__Description of the task__.
Across the data below, how many lines have the word "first" in them? Respond with the number alone.

(Records for this task Opens)

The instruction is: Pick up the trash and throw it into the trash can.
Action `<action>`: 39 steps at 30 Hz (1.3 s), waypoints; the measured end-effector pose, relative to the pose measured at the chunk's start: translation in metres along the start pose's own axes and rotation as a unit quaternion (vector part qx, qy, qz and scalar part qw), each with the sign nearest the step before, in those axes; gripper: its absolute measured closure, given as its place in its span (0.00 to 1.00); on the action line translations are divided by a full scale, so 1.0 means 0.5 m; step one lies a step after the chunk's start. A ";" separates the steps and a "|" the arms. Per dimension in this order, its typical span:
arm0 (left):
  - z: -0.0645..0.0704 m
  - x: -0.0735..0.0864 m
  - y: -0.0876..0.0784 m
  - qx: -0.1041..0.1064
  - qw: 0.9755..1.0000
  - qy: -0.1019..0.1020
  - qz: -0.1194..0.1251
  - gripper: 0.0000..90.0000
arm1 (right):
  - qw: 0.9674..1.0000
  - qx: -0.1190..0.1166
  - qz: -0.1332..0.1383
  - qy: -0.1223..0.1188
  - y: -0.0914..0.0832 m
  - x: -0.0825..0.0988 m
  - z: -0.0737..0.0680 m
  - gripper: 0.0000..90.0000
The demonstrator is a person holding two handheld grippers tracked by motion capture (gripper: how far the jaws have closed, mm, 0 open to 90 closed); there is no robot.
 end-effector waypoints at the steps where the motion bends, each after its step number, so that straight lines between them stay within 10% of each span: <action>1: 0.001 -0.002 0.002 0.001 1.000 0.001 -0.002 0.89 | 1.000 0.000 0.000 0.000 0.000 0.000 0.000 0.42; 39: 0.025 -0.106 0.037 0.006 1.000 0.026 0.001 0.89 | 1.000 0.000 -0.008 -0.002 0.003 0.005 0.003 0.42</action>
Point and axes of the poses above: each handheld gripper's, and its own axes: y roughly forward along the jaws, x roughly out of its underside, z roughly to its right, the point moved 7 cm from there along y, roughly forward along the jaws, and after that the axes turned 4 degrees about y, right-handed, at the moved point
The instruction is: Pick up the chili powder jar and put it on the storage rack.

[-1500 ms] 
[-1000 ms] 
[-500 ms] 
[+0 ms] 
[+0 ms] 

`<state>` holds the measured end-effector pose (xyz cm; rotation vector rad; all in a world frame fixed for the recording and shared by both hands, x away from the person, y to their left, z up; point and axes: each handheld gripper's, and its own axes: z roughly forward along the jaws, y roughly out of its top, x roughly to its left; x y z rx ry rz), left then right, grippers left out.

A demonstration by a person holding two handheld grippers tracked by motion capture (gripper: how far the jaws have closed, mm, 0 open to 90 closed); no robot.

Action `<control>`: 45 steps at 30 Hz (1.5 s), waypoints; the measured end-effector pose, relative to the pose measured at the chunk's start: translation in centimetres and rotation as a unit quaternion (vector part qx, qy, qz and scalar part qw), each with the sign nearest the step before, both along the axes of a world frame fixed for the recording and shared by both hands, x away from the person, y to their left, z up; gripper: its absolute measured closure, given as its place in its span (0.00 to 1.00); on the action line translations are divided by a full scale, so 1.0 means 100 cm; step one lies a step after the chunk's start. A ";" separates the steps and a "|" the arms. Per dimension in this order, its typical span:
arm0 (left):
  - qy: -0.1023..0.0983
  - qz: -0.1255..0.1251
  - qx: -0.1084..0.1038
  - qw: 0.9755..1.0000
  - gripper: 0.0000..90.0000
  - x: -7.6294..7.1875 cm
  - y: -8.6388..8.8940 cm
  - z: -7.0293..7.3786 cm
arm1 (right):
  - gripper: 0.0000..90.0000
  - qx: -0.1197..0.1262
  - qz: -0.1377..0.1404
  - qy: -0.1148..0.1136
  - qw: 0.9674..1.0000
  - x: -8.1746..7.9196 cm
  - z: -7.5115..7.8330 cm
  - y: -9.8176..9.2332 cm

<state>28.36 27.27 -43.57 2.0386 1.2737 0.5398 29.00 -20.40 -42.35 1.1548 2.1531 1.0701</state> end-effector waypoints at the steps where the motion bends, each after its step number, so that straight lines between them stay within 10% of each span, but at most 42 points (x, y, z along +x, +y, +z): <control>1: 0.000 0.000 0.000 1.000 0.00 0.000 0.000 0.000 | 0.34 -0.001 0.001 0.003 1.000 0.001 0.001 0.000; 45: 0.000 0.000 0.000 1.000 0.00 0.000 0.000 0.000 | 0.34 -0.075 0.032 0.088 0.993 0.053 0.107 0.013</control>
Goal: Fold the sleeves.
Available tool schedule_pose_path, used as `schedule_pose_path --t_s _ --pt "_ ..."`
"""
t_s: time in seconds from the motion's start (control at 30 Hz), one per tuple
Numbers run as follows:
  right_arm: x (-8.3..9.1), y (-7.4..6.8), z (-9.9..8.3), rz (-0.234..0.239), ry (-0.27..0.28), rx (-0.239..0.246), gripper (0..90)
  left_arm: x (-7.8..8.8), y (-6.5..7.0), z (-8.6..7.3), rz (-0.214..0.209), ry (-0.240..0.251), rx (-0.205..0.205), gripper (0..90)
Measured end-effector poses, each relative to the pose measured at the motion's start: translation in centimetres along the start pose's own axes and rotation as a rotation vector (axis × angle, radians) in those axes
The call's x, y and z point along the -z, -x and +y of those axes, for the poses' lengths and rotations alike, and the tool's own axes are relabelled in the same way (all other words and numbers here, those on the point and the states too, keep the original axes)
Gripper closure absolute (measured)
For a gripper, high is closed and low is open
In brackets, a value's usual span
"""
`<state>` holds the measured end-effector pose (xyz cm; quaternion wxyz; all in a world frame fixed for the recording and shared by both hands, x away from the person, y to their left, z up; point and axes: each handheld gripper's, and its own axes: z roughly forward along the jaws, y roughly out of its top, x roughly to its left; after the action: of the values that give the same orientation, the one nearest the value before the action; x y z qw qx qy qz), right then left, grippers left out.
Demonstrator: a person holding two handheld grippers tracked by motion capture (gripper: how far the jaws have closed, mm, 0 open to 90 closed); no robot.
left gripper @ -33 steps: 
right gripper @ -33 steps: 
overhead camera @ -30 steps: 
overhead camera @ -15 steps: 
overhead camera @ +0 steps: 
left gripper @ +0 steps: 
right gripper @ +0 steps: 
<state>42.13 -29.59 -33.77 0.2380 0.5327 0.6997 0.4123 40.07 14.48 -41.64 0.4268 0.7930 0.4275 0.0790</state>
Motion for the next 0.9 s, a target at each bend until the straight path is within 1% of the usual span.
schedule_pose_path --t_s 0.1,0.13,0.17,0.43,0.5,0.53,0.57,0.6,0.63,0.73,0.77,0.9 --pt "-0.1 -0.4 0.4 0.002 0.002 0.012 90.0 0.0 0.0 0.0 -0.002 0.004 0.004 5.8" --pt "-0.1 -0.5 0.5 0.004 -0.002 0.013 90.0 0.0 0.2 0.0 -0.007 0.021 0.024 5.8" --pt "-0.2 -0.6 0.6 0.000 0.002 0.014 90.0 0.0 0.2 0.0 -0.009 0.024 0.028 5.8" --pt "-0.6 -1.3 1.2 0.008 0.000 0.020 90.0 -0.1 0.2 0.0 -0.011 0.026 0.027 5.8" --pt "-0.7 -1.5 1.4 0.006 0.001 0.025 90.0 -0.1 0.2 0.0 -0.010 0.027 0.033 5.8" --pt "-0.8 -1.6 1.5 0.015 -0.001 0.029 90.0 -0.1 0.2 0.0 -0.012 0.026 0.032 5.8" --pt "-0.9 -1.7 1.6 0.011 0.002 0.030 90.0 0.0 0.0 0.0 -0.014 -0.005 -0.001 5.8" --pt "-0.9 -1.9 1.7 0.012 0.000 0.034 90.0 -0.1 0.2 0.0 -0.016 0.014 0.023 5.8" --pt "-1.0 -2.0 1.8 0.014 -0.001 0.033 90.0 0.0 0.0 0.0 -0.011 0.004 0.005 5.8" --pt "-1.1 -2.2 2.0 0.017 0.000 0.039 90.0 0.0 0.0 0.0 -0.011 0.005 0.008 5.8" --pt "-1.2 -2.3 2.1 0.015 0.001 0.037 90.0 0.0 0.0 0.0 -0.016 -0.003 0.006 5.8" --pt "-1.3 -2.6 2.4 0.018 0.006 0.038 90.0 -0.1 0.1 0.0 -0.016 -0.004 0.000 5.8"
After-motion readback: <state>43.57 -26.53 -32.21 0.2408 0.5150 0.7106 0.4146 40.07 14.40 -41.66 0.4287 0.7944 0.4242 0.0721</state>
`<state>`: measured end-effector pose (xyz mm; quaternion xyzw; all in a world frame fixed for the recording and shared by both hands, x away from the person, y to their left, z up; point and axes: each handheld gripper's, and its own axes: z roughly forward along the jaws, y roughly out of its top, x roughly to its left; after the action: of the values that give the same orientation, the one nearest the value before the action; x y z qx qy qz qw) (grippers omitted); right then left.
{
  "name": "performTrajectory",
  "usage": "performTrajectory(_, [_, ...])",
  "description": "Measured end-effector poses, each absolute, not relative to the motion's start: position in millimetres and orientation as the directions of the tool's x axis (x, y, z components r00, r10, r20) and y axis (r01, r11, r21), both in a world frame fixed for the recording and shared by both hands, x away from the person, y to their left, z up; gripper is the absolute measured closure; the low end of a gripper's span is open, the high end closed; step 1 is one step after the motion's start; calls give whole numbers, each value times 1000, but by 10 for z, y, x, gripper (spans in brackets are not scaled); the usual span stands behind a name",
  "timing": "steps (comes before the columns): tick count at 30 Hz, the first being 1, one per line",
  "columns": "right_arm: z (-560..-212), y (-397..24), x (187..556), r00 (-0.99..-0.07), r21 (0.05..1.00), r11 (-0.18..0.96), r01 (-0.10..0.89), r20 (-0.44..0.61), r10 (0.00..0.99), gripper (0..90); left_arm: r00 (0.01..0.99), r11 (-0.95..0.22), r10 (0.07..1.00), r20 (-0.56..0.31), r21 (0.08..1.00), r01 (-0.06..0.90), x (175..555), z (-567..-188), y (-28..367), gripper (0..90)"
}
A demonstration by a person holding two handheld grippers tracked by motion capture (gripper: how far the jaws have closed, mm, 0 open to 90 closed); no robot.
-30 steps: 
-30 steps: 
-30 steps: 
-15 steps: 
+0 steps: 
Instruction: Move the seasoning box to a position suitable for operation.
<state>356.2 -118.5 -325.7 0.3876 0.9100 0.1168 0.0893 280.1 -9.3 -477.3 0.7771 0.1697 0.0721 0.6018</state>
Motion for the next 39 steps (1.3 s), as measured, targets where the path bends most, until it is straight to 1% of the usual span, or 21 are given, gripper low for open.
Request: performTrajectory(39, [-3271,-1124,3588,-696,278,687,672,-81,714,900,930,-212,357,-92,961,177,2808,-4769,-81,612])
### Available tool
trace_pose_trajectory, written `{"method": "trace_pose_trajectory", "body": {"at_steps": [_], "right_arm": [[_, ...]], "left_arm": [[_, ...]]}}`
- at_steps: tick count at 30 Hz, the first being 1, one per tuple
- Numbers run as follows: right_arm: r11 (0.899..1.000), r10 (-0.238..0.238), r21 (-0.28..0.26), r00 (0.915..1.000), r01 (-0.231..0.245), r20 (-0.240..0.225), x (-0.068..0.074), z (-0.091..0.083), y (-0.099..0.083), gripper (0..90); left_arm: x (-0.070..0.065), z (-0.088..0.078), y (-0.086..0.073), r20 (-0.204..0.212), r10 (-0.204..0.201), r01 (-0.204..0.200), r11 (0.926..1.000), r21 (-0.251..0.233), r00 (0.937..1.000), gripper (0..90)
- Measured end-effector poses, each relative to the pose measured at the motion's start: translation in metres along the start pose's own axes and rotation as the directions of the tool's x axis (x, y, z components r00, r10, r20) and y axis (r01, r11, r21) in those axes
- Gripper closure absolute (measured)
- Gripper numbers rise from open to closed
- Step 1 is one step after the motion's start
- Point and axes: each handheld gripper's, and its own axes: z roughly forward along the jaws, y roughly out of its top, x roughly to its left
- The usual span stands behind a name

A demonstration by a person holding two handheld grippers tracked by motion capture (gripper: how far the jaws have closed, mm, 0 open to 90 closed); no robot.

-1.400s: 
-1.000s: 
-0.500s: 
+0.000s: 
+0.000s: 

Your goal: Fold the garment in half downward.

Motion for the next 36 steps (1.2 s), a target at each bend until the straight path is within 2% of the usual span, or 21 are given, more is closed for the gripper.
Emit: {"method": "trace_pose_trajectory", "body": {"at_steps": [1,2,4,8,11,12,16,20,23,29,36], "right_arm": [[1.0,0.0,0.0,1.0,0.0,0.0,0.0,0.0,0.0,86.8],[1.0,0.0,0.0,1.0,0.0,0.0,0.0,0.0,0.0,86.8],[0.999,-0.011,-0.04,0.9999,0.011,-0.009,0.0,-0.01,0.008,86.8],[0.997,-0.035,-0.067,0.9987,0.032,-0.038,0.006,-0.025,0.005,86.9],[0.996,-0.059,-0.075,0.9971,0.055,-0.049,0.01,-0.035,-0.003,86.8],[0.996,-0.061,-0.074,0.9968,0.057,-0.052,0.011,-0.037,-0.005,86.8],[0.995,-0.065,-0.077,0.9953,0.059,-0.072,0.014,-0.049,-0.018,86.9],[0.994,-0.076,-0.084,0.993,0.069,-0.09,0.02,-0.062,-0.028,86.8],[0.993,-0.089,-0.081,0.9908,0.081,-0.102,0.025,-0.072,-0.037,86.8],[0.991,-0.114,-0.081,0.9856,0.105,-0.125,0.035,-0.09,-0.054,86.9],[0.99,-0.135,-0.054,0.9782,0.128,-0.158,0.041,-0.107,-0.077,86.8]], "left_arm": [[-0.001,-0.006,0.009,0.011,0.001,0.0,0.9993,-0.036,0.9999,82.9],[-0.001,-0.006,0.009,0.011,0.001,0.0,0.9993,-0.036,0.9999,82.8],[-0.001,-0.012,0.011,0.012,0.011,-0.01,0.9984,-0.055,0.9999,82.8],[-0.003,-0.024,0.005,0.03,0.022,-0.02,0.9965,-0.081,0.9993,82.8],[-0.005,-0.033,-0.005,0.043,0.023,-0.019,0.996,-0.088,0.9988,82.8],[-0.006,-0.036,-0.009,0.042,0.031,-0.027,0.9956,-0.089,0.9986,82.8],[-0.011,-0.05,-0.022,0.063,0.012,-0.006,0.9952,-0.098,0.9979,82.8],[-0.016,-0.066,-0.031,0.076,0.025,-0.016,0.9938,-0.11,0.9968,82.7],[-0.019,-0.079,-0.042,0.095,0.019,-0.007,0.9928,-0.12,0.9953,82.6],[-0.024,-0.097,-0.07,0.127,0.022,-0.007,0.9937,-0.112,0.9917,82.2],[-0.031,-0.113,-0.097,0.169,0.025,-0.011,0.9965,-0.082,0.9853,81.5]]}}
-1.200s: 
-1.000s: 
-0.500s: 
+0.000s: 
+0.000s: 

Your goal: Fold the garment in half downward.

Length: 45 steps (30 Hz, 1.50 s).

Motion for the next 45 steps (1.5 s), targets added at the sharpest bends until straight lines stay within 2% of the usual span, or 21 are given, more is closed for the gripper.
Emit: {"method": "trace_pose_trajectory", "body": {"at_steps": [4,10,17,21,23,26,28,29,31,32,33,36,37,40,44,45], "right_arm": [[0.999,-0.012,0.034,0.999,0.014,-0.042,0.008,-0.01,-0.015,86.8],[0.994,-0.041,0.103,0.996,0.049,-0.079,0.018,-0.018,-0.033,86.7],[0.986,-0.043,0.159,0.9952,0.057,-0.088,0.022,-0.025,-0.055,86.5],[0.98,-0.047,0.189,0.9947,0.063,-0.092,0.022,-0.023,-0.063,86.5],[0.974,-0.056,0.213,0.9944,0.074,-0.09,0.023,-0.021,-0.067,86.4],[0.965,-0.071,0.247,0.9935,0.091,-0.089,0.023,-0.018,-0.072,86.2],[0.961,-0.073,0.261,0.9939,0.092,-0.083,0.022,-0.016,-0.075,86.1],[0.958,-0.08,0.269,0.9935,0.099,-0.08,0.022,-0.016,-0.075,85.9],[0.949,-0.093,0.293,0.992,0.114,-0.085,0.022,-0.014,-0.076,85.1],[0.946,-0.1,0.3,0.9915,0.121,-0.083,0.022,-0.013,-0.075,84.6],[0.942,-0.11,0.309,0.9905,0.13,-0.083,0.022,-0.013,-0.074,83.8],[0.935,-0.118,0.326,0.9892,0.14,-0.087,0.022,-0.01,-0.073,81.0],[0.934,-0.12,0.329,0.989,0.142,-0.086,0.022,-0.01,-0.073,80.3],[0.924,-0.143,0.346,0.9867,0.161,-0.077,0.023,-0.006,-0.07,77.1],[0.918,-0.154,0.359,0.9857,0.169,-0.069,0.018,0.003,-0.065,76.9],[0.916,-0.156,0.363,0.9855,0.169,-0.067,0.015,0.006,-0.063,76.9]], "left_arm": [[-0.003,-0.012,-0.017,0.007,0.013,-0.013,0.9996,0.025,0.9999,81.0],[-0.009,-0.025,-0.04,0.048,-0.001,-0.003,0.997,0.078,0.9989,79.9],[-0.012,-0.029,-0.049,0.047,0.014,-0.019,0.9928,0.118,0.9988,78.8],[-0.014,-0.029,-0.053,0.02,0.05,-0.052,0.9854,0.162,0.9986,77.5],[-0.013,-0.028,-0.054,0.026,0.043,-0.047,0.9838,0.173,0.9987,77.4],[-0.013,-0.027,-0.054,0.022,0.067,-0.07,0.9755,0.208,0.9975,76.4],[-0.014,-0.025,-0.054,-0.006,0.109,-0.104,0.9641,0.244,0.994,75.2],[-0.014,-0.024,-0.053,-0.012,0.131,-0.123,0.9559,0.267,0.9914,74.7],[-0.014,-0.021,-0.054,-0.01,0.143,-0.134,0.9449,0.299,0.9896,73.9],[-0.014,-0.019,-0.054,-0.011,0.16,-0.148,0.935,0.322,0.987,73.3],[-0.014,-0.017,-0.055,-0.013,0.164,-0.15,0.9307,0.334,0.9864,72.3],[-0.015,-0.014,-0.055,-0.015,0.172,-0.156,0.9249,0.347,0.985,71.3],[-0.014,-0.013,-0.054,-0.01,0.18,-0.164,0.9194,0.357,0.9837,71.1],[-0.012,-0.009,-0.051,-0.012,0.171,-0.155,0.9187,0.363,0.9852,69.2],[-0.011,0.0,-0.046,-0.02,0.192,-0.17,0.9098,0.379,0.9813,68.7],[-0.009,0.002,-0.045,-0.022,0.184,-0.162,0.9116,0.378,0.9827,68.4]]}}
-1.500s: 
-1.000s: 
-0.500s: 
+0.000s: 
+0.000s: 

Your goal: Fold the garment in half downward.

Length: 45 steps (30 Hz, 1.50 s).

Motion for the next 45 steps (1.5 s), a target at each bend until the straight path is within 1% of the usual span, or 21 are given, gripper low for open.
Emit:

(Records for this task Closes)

__Response to this exercise__.
2